Division of Cancer Epidemiology and Genetics, National Cancer Institute, Rockville, Maryland, United States of America.
PLoS One. 2010 Oct 13;5(10):e13336. doi: 10.1371/journal.pone.0013336.
The population of Costa Rica (CR) represents an admixture of major continental populations. An investigation of the CR population structure would provide an important foundation for mapping genetic variants underlying common diseases and traits. We conducted an analysis of 1,301 women from the Guanacaste region of CR using 27,904 single nucleotide polymorphisms (SNPs) genotyped on a custom Illumina InfiniumII iSelect chip. The program STRUCTURE was used to compare the CR Guanacaste sample with four continental reference samples, including HapMap Europeans (CEU), East Asians (JPT+CHB), West African Yoruba (YRI), as well as Native Americans (NA) from the Illumina iControl database. Our results show that the CR Guanacaste sample comprises a three-way admixture estimated to be 43% European, 38% Native American and 15% West African. An estimated 4% residual Asian ancestry may be within the error range. Results from principal components analysis reveal a correlation between genetic and geographic distance. The magnitude of linkage disequilibrium (LD) measured by the number of tagging SNPs required to cover the same region in the genome in the CR Guanacaste sample appeared to be weaker than that observed in CEU, JPT+CHB and NA reference samples but stronger than that of the HapMap YRI sample. Based on the clustering pattern observed in both STRUCTURE and principal components analysis, two subpopulations were identified that differ by approximately 20% in LD block size averaged over all LD blocks identified by Haploview. We also show in a simulated association study conducted within the two subpopulations, that the failure to account for population stratification (PS) could lead to a noticeable inflation in the false positive rate. However, we further demonstrate that existing PS adjustment approaches can reduce the inflation to an acceptable level for gene discovery.

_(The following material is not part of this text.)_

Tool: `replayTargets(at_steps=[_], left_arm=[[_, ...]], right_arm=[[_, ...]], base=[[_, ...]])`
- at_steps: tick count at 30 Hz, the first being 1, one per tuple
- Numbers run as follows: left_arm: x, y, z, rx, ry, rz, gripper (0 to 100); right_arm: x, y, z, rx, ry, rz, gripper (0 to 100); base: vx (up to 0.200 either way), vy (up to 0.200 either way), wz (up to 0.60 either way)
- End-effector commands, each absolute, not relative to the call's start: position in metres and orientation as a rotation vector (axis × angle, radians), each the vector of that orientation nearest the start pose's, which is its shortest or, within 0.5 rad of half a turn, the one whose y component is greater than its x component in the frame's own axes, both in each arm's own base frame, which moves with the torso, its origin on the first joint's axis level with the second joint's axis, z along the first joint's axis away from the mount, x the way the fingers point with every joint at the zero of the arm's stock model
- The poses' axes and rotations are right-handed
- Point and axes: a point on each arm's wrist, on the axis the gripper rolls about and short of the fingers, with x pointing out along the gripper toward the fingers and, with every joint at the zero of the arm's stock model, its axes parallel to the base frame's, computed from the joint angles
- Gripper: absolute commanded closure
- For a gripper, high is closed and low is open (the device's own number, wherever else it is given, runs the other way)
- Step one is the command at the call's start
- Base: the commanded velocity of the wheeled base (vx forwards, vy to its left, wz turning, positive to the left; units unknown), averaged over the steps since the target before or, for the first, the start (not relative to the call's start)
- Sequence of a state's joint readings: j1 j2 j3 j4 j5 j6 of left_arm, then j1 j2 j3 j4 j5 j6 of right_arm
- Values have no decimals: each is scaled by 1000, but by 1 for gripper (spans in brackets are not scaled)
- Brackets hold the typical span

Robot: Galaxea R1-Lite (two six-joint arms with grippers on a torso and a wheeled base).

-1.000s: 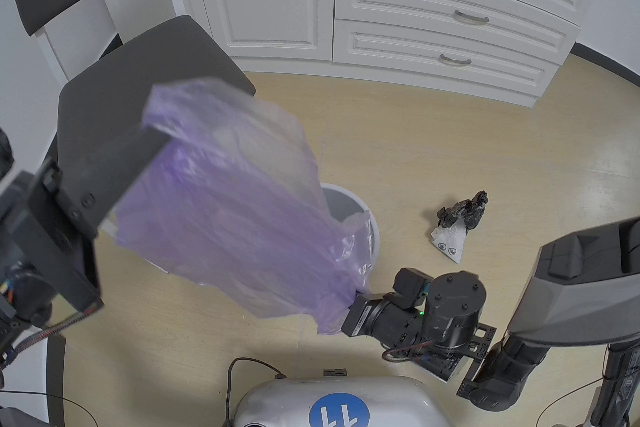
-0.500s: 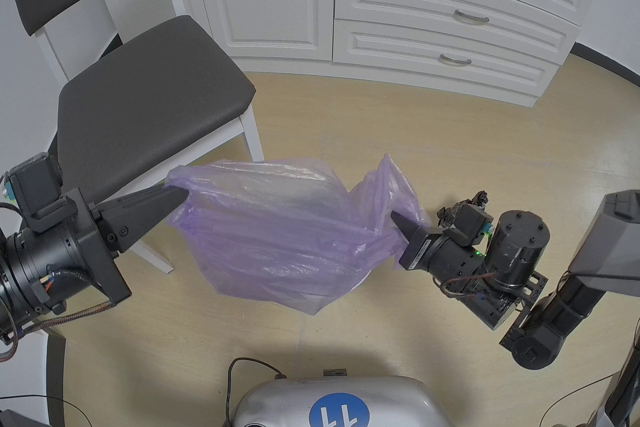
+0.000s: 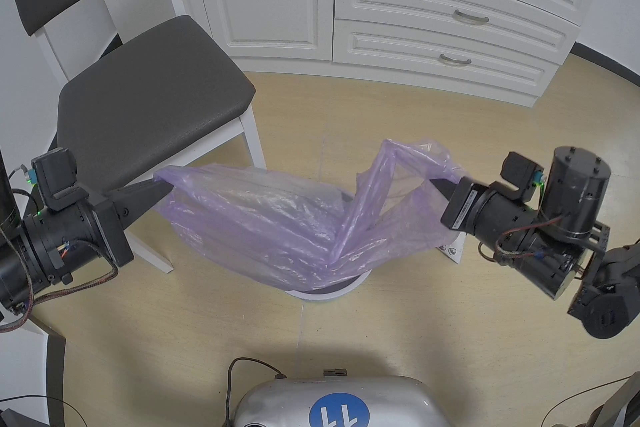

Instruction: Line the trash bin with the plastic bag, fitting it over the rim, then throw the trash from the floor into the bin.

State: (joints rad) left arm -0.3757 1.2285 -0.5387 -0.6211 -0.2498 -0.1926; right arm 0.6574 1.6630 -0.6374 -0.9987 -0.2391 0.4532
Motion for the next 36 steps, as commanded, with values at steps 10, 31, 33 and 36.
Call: replayTargets(at_steps=[10,31,33,36], left_arm=[[195,-58,210,-188,188,-546,100],[199,-41,213,-196,169,-519,100],[198,-41,214,-194,165,-519,100],[198,-41,213,-192,168,-521,100]], right_arm=[[155,177,244,451,83,462,100],[130,140,173,-178,190,351,100],[128,138,169,-214,197,353,100],[127,137,164,-244,207,354,100]], base=[[0,0,0],[0,0,0],[0,0,0],[0,0,0]])
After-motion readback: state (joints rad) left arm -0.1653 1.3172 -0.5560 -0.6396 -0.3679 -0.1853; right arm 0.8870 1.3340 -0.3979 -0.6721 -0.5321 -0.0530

哥斯达黎加(CR)的人口代表了主要大陆人口的混合。对 CR 人口结构的研究将为绘制常见疾病和特征的遗传变异提供重要基础。我们使用 Illumina InfiniumII iSelect 芯片对来自哥斯达黎加瓜纳卡斯特地区的 1301 名女性进行了分析,共检测了 27904 个单核苷酸多态性(SNP)。使用 STRUCTURE 程序将 CR 瓜纳卡斯特样本与四个大陆参考样本进行比较,包括 HapMap 欧洲人(CEU)、东亚人(JPT+CHB)、西非约鲁巴人(YRI)以及 Illumina iControl 数据库中的美洲原住民(NA)。我们的结果表明,CR 瓜纳卡斯特样本由三方混合而成,估计有 43%的欧洲人、38%的美洲原住民和 15%的西非人。估计有 4%的亚洲剩余祖先可能在误差范围内。主成分分析的结果显示遗传和地理距离之间存在相关性。在所研究的 CR 瓜纳卡斯特样本中,衡量基因组中相同区域所需的标记 SNP 数量来估计连锁不平衡(LD)的大小似乎比在 CEU、JPT+CHB 和 NA 参考样本中观察到的要弱,但比 HapMap YRI 样本要强。基于 STRUCTURE 和主成分分析中观察到的聚类模式,我们确定了两个亚群,它们在所有由 Haploview 确定的 LD 块中,LD 块大小的平均值相差约 20%。我们还在两个亚群内进行的模拟关联研究中表明,如果不考虑群体分层(PS),可能会导致假阳性率明显膨胀。然而,我们进一步证明,现有的 PS 调整方法可以将膨胀降低到可接受的基因发现水平。